У меня начинается головокружение. На этот раз оно никак не связано с моей болезнью. Все дело в мыслях, носящихся в голове. Будучи мобильным диджеем, на выступления я всегда привожу собственную отстроенную музыкальную технику, а после увожу ее в отель или домой. Прочистив пересохшее горло, я интересуюсь:
– А что будет, если у меня случится новый приступ до того, как пройдут два года?
– Тогда все начинается сначала, а это значит, что придется ждать еще два года.
Мысленным взором я вижу свою карьеру лежащей в руинах. Вместе с моим фургоном, только что разбившимся в щепки о подводные камни, простодушно расставленные докторшей с дружелюбным голосом. Она достает вату из моего уха и оттягивает ушную раковину вдоль головы по диагонали вверх. Я знаю, что вслед за этим сразу последует укол шприцем, но больше не боюсь его. Наверняка он покажет, что у меня нет болезни Меньера, ведь этого просто не может быть! Хороший шприц, делай свое дело! Затем раздается треск, становится холодно, и боль совсем не чувствуется.
Путешествие внутрь уха
В ранней юности я посмотрел увлекательный фильм «Фантастическое путешествие». Команду ученых, помещенных в подводную лодку, уменьшили до микроскопических размеров и ввели в организм мужчины, чтобы они удалили тромб. И хоть за сцены и спецэффекты в 1967 году фильму дали Оскара, с точки зрения современного телезрителя они невольно вызывают смех. Как будто фильм снимали внутри лавовой лампы с плавающей повсюду квашеной капустой в качестве злых антител. Но в детстве я не мог оторваться от экрана телевизора: никогда не видел ничего подобного. То, что мое тело так выглядит изнутри, поражало воображение.
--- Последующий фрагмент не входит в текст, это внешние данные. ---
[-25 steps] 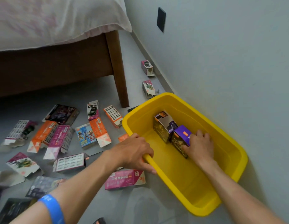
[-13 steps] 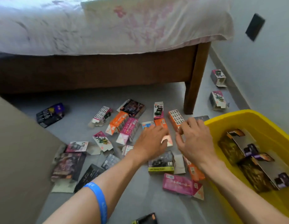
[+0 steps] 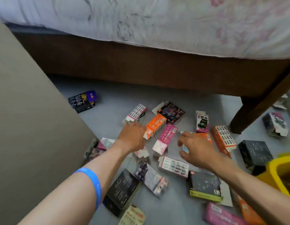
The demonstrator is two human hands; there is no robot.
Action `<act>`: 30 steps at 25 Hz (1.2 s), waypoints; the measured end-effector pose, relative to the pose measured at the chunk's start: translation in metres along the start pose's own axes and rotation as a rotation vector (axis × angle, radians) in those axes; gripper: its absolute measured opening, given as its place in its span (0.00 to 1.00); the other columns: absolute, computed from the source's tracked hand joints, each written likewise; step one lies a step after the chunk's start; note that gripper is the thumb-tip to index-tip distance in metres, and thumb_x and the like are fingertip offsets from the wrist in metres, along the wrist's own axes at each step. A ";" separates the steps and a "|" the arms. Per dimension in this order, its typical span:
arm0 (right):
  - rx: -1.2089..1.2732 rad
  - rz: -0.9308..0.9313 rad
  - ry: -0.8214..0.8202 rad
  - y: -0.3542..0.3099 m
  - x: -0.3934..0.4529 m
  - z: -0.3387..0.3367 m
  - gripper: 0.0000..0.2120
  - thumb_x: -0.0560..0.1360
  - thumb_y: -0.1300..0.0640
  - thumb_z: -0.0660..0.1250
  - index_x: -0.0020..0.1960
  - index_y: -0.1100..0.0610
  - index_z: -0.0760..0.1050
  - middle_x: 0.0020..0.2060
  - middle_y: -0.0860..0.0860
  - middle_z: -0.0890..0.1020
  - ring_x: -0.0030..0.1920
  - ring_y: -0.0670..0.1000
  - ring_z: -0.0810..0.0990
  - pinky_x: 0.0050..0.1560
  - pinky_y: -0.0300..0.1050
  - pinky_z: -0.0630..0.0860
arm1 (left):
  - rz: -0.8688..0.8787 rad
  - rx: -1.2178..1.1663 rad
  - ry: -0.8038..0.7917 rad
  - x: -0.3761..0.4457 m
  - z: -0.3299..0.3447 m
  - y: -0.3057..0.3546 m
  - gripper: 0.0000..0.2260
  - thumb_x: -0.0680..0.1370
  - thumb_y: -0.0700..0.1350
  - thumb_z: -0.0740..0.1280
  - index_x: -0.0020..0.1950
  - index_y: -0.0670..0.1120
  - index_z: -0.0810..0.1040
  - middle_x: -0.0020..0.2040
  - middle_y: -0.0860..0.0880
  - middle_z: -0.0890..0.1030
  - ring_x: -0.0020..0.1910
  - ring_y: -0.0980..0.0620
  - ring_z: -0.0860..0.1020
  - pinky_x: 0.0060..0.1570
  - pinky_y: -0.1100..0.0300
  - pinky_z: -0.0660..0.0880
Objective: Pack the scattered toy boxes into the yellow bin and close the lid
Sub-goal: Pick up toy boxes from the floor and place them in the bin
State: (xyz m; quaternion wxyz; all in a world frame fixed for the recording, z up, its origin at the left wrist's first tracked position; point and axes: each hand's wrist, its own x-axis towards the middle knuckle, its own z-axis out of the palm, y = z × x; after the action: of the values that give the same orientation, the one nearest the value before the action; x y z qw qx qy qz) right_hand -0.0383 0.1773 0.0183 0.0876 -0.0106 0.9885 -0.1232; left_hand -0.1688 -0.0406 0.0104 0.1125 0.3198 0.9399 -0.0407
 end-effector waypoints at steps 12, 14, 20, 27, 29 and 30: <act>-0.108 -0.004 -0.189 -0.014 0.134 0.001 0.21 0.75 0.52 0.66 0.67 0.52 0.70 0.66 0.52 0.72 0.64 0.58 0.72 0.59 0.52 0.72 | -0.154 0.059 -0.205 0.040 -0.009 -0.101 0.25 0.79 0.52 0.62 0.76 0.50 0.62 0.70 0.46 0.68 0.68 0.43 0.67 0.62 0.48 0.68; -0.061 0.121 -0.097 0.023 0.155 0.019 0.27 0.75 0.48 0.68 0.72 0.52 0.66 0.70 0.55 0.70 0.68 0.60 0.69 0.64 0.54 0.70 | -0.163 0.080 -0.215 0.045 0.003 -0.100 0.25 0.80 0.52 0.61 0.76 0.50 0.61 0.70 0.46 0.69 0.67 0.43 0.68 0.61 0.49 0.70; 0.099 0.434 -0.135 0.088 0.201 0.056 0.51 0.68 0.34 0.73 0.80 0.48 0.48 0.79 0.60 0.49 0.77 0.66 0.53 0.73 0.67 0.58 | -0.232 0.056 -0.334 0.014 0.020 -0.082 0.26 0.80 0.54 0.61 0.77 0.50 0.60 0.70 0.46 0.68 0.66 0.44 0.68 0.60 0.50 0.71; 0.059 0.418 -0.211 0.083 0.213 0.067 0.54 0.64 0.31 0.73 0.78 0.53 0.51 0.73 0.65 0.61 0.73 0.67 0.61 0.72 0.62 0.61 | -0.366 -0.020 -0.337 0.011 0.010 -0.080 0.25 0.79 0.52 0.63 0.76 0.50 0.63 0.68 0.47 0.71 0.64 0.45 0.70 0.57 0.50 0.74; -0.022 0.376 -0.211 0.065 0.199 0.067 0.49 0.65 0.36 0.73 0.74 0.55 0.54 0.68 0.65 0.66 0.67 0.65 0.68 0.66 0.56 0.69 | -0.350 -0.006 -0.346 0.018 0.008 -0.073 0.25 0.80 0.53 0.62 0.76 0.50 0.62 0.68 0.47 0.70 0.65 0.45 0.70 0.57 0.50 0.74; -0.006 0.362 -0.198 0.058 0.192 0.064 0.46 0.66 0.36 0.73 0.73 0.55 0.55 0.66 0.63 0.67 0.65 0.64 0.69 0.63 0.54 0.70 | -0.347 0.000 -0.339 0.022 0.007 -0.072 0.25 0.80 0.54 0.62 0.76 0.50 0.63 0.69 0.47 0.70 0.65 0.45 0.70 0.57 0.50 0.73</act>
State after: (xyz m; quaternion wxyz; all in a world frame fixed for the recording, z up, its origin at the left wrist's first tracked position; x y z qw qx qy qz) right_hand -0.2164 0.2102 -0.0896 0.2049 0.1550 0.9612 -0.1008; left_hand -0.2283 -0.0854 -0.0018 0.2599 0.1422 0.9484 -0.1127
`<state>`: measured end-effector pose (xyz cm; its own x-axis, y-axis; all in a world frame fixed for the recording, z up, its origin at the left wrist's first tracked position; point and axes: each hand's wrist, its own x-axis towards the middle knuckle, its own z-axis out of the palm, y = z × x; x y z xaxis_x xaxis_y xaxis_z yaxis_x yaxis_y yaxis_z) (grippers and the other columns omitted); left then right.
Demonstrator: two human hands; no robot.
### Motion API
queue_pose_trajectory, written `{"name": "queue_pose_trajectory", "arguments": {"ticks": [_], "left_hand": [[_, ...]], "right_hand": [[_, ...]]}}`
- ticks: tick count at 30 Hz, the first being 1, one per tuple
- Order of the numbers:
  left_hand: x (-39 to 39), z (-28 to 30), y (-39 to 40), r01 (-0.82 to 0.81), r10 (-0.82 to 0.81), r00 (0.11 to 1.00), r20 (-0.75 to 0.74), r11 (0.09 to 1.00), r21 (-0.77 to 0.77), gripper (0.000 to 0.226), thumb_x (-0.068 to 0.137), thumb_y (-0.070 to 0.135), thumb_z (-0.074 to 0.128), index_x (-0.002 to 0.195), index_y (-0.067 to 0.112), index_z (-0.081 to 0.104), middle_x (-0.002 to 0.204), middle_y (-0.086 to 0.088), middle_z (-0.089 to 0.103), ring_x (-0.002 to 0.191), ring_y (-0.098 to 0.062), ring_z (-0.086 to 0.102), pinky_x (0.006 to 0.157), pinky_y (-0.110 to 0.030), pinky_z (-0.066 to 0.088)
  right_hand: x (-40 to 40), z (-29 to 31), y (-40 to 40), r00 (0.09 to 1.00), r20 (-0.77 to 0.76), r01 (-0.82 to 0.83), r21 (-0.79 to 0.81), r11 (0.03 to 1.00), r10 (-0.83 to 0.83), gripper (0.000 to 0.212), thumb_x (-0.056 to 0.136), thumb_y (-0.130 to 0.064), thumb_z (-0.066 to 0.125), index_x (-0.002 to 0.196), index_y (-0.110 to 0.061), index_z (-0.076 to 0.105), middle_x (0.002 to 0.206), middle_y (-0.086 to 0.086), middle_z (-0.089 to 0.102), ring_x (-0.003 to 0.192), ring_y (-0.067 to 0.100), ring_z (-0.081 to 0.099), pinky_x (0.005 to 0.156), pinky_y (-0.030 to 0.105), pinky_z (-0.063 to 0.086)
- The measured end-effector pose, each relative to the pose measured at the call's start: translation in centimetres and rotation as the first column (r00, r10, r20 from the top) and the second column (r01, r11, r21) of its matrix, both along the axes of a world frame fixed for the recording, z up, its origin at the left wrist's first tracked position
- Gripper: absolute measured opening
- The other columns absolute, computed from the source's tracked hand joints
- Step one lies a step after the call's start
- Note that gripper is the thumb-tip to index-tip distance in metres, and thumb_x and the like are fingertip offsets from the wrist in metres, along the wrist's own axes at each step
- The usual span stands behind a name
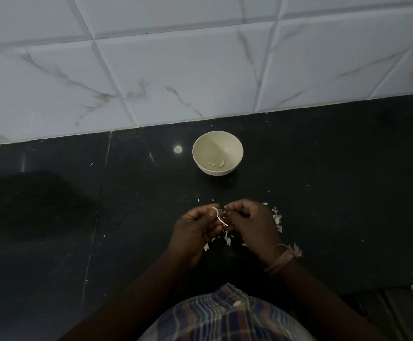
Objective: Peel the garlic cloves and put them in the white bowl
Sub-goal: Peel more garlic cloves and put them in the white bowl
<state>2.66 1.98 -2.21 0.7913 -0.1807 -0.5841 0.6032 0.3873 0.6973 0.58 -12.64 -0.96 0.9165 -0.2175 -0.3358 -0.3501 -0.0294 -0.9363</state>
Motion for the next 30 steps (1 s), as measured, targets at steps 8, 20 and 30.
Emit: {"name": "queue_pose_trajectory", "arguments": {"ticks": [8, 20, 30], "left_hand": [[0.3, -0.3, 0.1, 0.001, -0.016, 0.987, 0.163, 0.996, 0.092, 0.019, 0.092, -0.005, 0.063, 0.104, 0.004, 0.074, 0.095, -0.011, 0.078, 0.079, -0.016, 0.073, 0.068, -0.024, 0.059], [1.5, -0.7, 0.0, 0.015, -0.017, 0.991, 0.131, 1.0, 0.019, 0.02, 0.087, 0.002, 0.068, 0.106, 0.001, 0.077, 0.11, -0.026, 0.074, 0.102, -0.038, 0.073, 0.087, -0.041, 0.06], [1.6, 0.4, 0.4, 0.153, -0.261, 0.905, 0.337, 0.937, 0.314, 0.02, 0.094, 0.007, 0.068, 0.11, 0.012, 0.079, 0.099, -0.008, 0.08, 0.093, -0.021, 0.075, 0.083, -0.029, 0.059]], "right_hand": [[0.5, 1.1, -0.3, 0.998, 0.058, -0.016, -0.155, 0.988, 0.025, 0.009, 0.086, -0.009, 0.076, 0.084, -0.01, 0.068, 0.074, 0.01, 0.072, 0.063, 0.027, 0.071, 0.059, 0.031, 0.058], [1.5, 1.3, 0.2, 0.995, 0.068, -0.06, -0.235, 0.97, 0.078, 0.007, 0.09, -0.02, 0.071, 0.087, -0.023, 0.076, 0.075, -0.006, 0.074, 0.065, 0.007, 0.069, 0.064, 0.023, 0.054], [1.7, 1.9, 0.1, 0.997, 0.029, -0.06, -0.207, 0.977, 0.067, 0.008, 0.087, -0.017, 0.072, 0.08, -0.017, 0.074, 0.061, -0.006, 0.069, 0.051, 0.002, 0.062, 0.052, 0.017, 0.046]]}}
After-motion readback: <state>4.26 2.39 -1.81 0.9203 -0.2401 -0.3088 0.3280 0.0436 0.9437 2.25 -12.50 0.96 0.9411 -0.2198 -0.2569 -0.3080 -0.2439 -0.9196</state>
Давайте представим, что сидим в такой уменьшенной подводной лодке и находимся на кончике иглы, которую втыкают мне в ухо. На пути к барабанной перепонке и дальше мы сможем лицезреть потрясающие панорамные виды. Путешествие начинается сбоку от головы. Сначала к нам приближается левая ушная раковина.
Ушная раковина
Мы на мгновение зависаем в подводной лодке над холмистым пейзажем телесного цвета, который выглядит словно поверхность чужой планеты. Фактически он напоминает гигантскую раковину, обращенную к нам открытой стороной. В глаза бросается утолщенное обрамление поверхности на горизонте, так называемый завиток. Перед ним, чуть дальше вовнутрь, подобно дюне, поднимается выступ – противозавиток. К югу от нас мы видим большое плато – мочку уха. Под нами лежит ущелье – полость уха. С левой стороны от нее находится воронкообразный провал, вход в который теряется во тьме. Это ушное отверстие. С запада над ним нависает небольшой уступ – козелок.
Пока мы удивляемся странным холмам и долинам вокруг нас, докторша со шприцем в руке говорит: «А теперь, пожалуйста, не двигайтесь». Молекулы воздуха над ландшафтом отталкиваются от ее рта и приходят в движение, возникают звуковые волны. От завитка отскакивает несколько синих шариков, противозавиток отклоняет некоторые из них от траектории, другие следуют за кривизной долин между ними и скачут из стороны в сторону в ущелье под нами, прежде чем исчезнуть в черной воронке.
То, что мы переживаем в настоящий момент, демонстрирует важнейшую функцию ушной раковины: она изменяет звуковые волны в зависимости от того, с какой стороны они попадают на ландшафт. В результате один и тот же звук звучит по-разному, когда раздается спереди, сзади или рядом с нами. По изменениям звука мы способны определять, в какой стороне находится его источник. Даже одним ухом можно очень хорошо различить, раздается шум спереди или сзади, сверху или снизу. Правда, чтобы точнее определять левую и правую стороны, нам нужны два уха, но об этом узнаем позже. А пока шприц приходит в движение, и наше путешествие продолжается. Мы приближаемся к темному провалу, который называется наружным слуховым проходом.